So, I started out with this series because it felt really different and exciting to me at the time. Actually, when I first saw it I thought it looked weird and the art looked odd. But then I saw it was doing well in the Shonen Jump table of contents (The order of a series in the table of contents shows it’s approximate popularity), I decided to read through it. And I loved it. It had all these elements of science and adventure and it had this cool twist of motivation by food and stuff. It seemed like something that could be this huge vast series someday. At that time I really was into One Piece and a bunch of other manga. And I thought “If I’m the translator of this series and it becomes huge, I’ll be this big figure in the community! I’ll bring the series to the fans and that’ll be so cool!
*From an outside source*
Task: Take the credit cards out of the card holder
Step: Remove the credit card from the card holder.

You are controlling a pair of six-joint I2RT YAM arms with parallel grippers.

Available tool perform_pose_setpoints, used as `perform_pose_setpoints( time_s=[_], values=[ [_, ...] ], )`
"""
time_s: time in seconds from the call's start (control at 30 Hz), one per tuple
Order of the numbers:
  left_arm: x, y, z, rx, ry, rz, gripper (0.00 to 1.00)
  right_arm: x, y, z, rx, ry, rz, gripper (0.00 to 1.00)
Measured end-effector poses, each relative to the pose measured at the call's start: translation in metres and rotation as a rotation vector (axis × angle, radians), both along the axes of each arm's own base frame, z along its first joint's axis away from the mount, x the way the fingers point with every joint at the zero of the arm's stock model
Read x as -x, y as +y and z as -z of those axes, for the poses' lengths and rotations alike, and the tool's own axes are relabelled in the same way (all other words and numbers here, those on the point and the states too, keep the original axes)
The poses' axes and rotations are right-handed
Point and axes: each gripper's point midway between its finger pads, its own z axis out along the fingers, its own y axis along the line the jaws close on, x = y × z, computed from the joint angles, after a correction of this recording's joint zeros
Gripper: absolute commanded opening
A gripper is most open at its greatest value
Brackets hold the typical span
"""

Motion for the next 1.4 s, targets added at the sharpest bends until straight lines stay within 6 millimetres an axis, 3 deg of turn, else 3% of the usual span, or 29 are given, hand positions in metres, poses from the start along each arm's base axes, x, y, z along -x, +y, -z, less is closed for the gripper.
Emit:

I’ll make this one my own!” And so I set about doing that. And man has it been a looooooong ride.
That might sound kinda exciting, but for the record, I don’t really think that mindset is the best one. That kind of undertaking was a bit insane if you think about it. I started this when I was 18 years old and I’m now finishing it when I’m 26. That’s something I obligated myself to do EVERY WEEK EVERY YEAR through the end of high school, all through college, and during the first few years of my career after college. All regardless of what might be happening that week any week.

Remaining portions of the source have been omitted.